Defining AWS provider inside module causes AccessDenied if module is removed

hashibot commented 7 years ago

This issue was originally opened by @jonatanblue as hashicorp/terraform#10097. It was migrated here as part of the provider split. The original body of the issue is below.

Terraform Version

0.7.10

Affected Resource(s)

aws_route53_record

This may affect other resources as it has to do with setting provider inside modules.

Terraform Configuration Files

modules/route53/main.tf:

provider "aws" {
  access_key = "${var.DNS_AWS_ACCESS_KEY_ID}"
  secret_key = "${var.DNS_AWS_SECRET_ACCESS_KEY}"
  region = "eu-west-1"
}

resource "aws_route53_record" "record" {
    zone_id = "redacted"
    name = "${var.sub_domain}.example.com"
    type = "${var.dns_type}"
    ttl = "${var.ttl}"
    records = ["${var.records}"]
}

modules/route53/variables.tf:

variable "sub_domain" {}
variable "dns_type" {}  # e.g "CNAME" or "A"
variable "ttl" {default="300"}
variable "records" {default=[]}
variable "DNS_AWS_ACCESS_KEY_ID" {}
variable "DNS_AWS_SECRET_ACCESS_KEY" {}

root.tf:

provider "aws" {
  region = "${var.aws_region}"
}
...
module "my_dns_record" {
  source = "./modules/route53"
  sub_domain = "thing-${var.env}"
  records = ["some-other-dns.example.com"]
  dns_type = "CNAME"
  DNS_AWS_ACCESS_KEY_ID = "${var.DNS_AWS_ACCESS_KEY_ID}"
  DNS_AWS_SECRET_ACCESS_KEY = "${var.DNS_AWS_SECRET_ACCESS_KEY}"
}
...

vars.tfvars:

env = "dev"
aws_account_id = "redacted"
vpc_id = "redacted"
...

The following environment variables are exported before running terraform:

AWS_ACCESS_KEY_ID=redacted
AWS_SECRET_ACCESS_KEY=redacted
TF_VAR_DNS_AWS_ACCESS_KEY_ID=redacted
TF_VAR_DNS_AWS_SECRET_ACCESS_KEY=redacted

This setup uses two separate AWS accounts.

The first keypair above gives access to the first account, where all resources except DNS records are created. The second keypair (passed in as TF_VARs) used in the aws_route53_record invoking module are for a different AWS account used to manage only DNS records.

Expected Behavior

After having successfully run terraform plan and terraform apply with the configuration above, I remove the my_dns_record module entry from root.tf.

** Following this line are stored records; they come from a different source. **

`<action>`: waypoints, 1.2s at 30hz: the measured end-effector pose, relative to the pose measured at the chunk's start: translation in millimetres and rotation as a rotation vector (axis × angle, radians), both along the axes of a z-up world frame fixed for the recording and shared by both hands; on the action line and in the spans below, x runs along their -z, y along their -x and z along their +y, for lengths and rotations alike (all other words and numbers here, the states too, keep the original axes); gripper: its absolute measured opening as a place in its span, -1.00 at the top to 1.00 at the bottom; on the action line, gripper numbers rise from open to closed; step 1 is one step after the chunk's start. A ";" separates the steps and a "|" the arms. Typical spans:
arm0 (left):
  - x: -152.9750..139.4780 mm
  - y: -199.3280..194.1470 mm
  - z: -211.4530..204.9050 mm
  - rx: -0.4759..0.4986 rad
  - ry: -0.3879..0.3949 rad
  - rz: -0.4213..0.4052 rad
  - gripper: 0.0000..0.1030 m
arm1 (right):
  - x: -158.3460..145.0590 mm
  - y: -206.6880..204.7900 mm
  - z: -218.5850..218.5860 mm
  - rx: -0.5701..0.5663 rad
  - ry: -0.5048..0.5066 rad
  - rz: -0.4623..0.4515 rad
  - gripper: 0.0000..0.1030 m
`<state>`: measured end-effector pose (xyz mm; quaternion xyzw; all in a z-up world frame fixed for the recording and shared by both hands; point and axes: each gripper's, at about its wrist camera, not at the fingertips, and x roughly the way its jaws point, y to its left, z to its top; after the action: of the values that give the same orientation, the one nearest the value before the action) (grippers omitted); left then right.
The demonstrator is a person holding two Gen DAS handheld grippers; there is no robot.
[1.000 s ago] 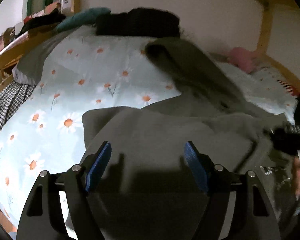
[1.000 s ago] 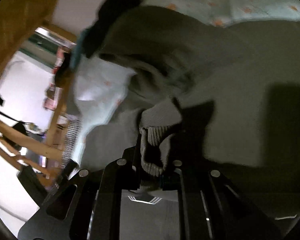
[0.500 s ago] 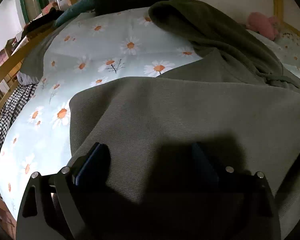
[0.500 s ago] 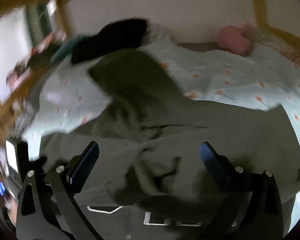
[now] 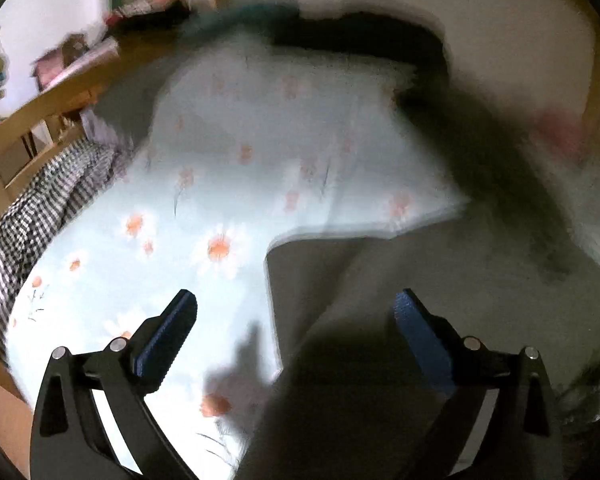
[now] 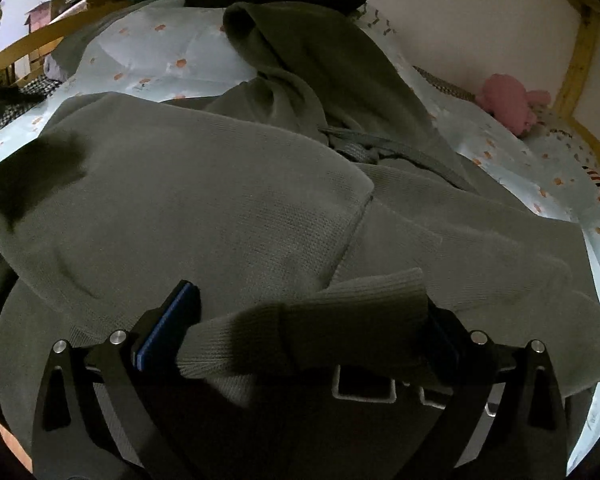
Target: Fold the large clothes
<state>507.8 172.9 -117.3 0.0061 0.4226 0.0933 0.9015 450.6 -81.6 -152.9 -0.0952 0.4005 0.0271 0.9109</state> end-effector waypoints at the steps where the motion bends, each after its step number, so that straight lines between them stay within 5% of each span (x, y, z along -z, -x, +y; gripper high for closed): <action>1: 20.1 -6.3 0.8 0.011 -0.029 0.069 -0.89 | -0.5 0.9 0.6 -0.003 0.002 0.001 -0.93; 3: 45.9 5.1 4.6 0.054 -0.036 0.066 -0.89 | -1.4 1.7 -1.9 -0.011 -0.006 0.007 -0.93; 7: 47.6 28.9 15.2 0.065 -0.007 0.037 -0.89 | -4.3 4.0 -23.8 0.055 -0.111 0.034 -0.93; 9: 32.3 35.5 17.1 0.038 0.023 0.040 -0.89 | -15.8 7.6 -35.3 0.098 -0.176 0.010 -0.93; 12: -15.2 54.8 -5.2 0.057 -0.004 -0.116 -0.89 | -41.0 6.4 -37.0 0.118 -0.210 -0.074 -0.93; 15: -58.0 54.6 -50.9 0.117 0.010 -0.231 -0.89 | -37.3 -16.9 -25.9 0.105 -0.175 -0.036 -0.93; 18: -48.0 18.1 -91.9 0.162 -0.030 -0.161 -0.89 | -6.1 -47.9 -25.0 0.156 -0.139 0.085 -0.93; 22: 30.2 -43.7 -121.8 0.151 -0.111 0.103 -0.89 | 1.0 -52.1 -35.4 0.126 -0.192 0.099 -0.95; 25: 39.9 -44.0 -103.9 0.117 0.031 0.084 -0.91 | 3.3 -49.5 -37.6 0.106 -0.195 0.083 -0.95; 33: 41.6 -40.5 -107.2 0.131 0.003 0.078 -0.92 | 4.3 -48.8 -34.8 0.105 -0.190 0.083 -0.95; 36: 27.9 -49.1 -93.6 0.161 0.054 0.104 -0.91 | -1.8 -46.0 -34.4 0.091 -0.189 0.055 -0.95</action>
<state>556.9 79.3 -145.2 0.0207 0.4696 0.0085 0.8826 496.6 -116.0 -151.0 0.0102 0.4251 0.0260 0.9047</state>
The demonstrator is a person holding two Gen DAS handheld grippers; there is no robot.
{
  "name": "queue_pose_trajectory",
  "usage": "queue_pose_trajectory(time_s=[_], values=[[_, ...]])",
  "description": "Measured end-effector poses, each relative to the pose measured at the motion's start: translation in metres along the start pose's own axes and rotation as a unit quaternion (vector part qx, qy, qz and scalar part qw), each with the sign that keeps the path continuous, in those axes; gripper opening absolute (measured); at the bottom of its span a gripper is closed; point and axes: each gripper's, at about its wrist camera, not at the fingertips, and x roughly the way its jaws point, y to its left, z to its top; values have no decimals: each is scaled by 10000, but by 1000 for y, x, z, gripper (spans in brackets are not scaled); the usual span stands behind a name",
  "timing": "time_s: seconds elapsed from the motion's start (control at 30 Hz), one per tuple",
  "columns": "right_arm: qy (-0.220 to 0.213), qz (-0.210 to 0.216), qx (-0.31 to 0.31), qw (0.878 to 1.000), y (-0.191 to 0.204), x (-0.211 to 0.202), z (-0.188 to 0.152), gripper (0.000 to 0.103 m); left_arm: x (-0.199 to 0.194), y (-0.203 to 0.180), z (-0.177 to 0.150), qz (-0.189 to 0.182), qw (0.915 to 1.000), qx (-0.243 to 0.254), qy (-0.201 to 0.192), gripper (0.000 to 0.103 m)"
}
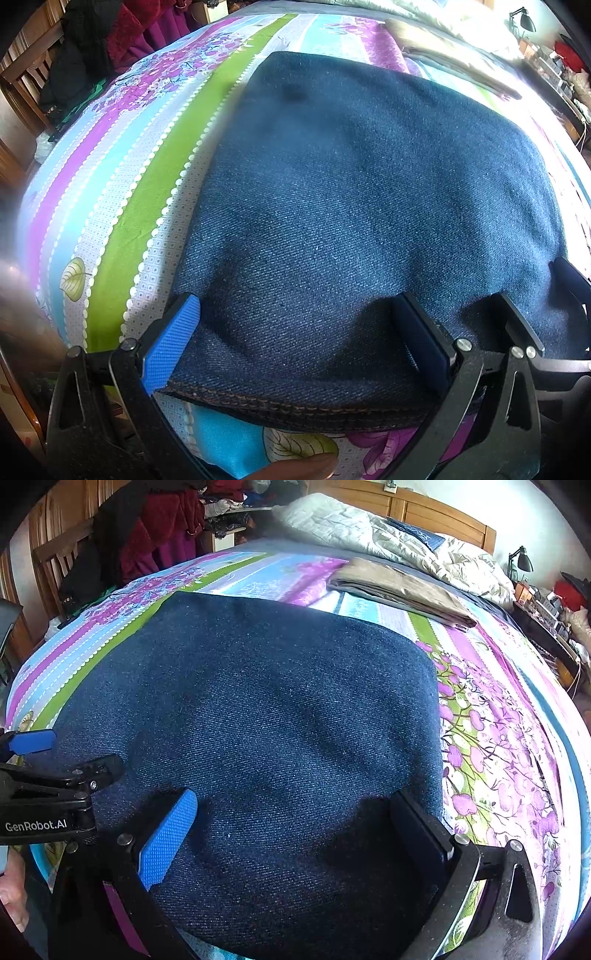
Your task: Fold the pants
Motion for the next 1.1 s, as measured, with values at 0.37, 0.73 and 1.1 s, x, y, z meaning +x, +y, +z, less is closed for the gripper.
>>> queue_pose_trajectory(time_s=[0.37,0.73,1.1], values=[[-125,43,-18,9999,-1,-1,-2,103,2,-2,1,-4,10000,-22,75,103],[-152,49,-17,9999,-2,-2,-4,103,3,0,3,-12,10000,-37,88,103],[-184,40,-19,9998,-3,-2,-4,103,3,0,3,-33,10000,-32,55,103]])
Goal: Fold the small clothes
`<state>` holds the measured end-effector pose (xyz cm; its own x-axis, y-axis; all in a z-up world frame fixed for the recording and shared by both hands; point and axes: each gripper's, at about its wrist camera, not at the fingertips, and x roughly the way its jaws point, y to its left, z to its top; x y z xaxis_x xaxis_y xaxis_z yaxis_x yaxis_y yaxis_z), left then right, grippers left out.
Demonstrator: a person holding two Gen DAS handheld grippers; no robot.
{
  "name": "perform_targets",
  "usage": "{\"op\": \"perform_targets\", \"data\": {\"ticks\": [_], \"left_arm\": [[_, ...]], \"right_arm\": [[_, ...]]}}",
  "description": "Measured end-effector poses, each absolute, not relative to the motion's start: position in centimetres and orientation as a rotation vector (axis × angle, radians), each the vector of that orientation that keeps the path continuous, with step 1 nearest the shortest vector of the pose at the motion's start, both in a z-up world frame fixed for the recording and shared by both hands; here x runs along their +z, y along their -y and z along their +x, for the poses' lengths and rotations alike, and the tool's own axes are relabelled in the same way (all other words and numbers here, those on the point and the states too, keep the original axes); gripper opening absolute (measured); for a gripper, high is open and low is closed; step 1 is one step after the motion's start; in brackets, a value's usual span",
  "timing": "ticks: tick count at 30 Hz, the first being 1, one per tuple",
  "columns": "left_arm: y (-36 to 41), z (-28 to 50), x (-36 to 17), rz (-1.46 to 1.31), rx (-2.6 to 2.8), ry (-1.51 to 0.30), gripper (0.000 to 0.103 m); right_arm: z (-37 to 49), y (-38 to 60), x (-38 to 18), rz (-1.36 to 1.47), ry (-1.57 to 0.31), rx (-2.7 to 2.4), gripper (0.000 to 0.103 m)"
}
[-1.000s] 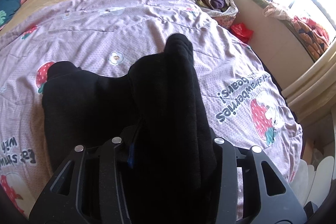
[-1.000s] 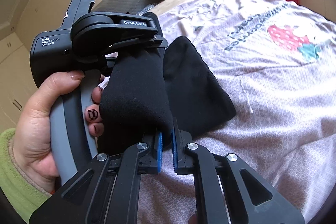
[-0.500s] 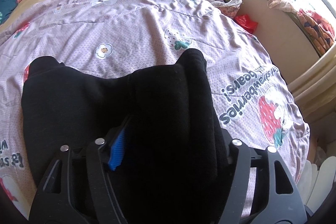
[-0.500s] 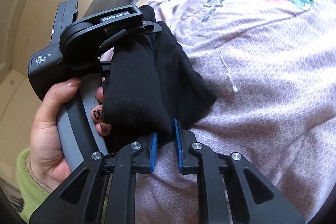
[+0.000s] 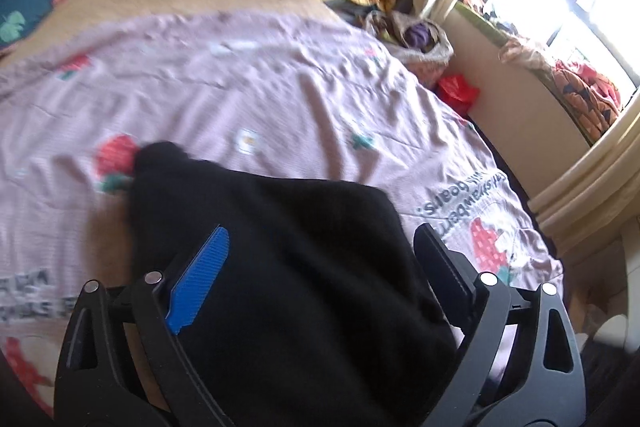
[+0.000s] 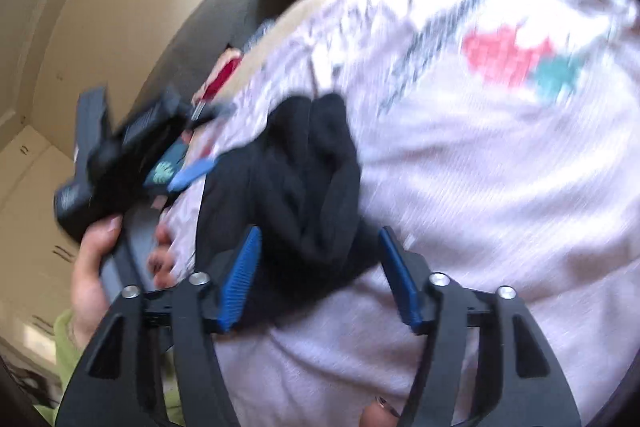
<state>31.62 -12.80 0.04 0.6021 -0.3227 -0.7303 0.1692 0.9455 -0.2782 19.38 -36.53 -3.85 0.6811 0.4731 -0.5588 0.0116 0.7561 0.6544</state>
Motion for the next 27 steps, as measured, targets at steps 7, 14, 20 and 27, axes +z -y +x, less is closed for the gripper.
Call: {"op": "perform_targets", "data": {"ticks": [7, 14, 20, 27], "left_arm": [[8.5, 27.4, -2.5, -0.124, -0.203, -0.884, 0.088], [6.7, 26.0, -5.3, -0.179, -0.226, -0.922, 0.088], [6.3, 26.2, -6.0, -0.211, -0.253, -0.936, 0.09], [5.4, 25.7, -5.9, -0.225, -0.257, -0.931, 0.09]], "right_arm": [[26.1, 36.3, -2.5, 0.541, -0.851, 0.226, 0.072], [35.0, 33.4, -4.4, 0.483, -1.041, 0.174, 0.087], [37.1, 32.4, -6.3, 0.419, -1.134, 0.136, 0.08], [35.3, 29.0, -2.5, 0.264, -0.989, 0.234, 0.01]]}}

When I run terraform plan again I expect the plan to say 1 resource to remove.

Actual Behavior

terraform plan returns the following error:

* aws_route53_record.record: AccessDenied: User: arn:aws:iam::000011110000:user/myuser is not authorized to access this resource
    status code: 403, request id: abcd1234-aa4d-11e6-9809-d7a9253cdcf5
Error refreshing state: 1 error(s) occurred:

Where 000011110000 is the ID of the first AWS account, which here (correctly) is denied access to the resource in the second account.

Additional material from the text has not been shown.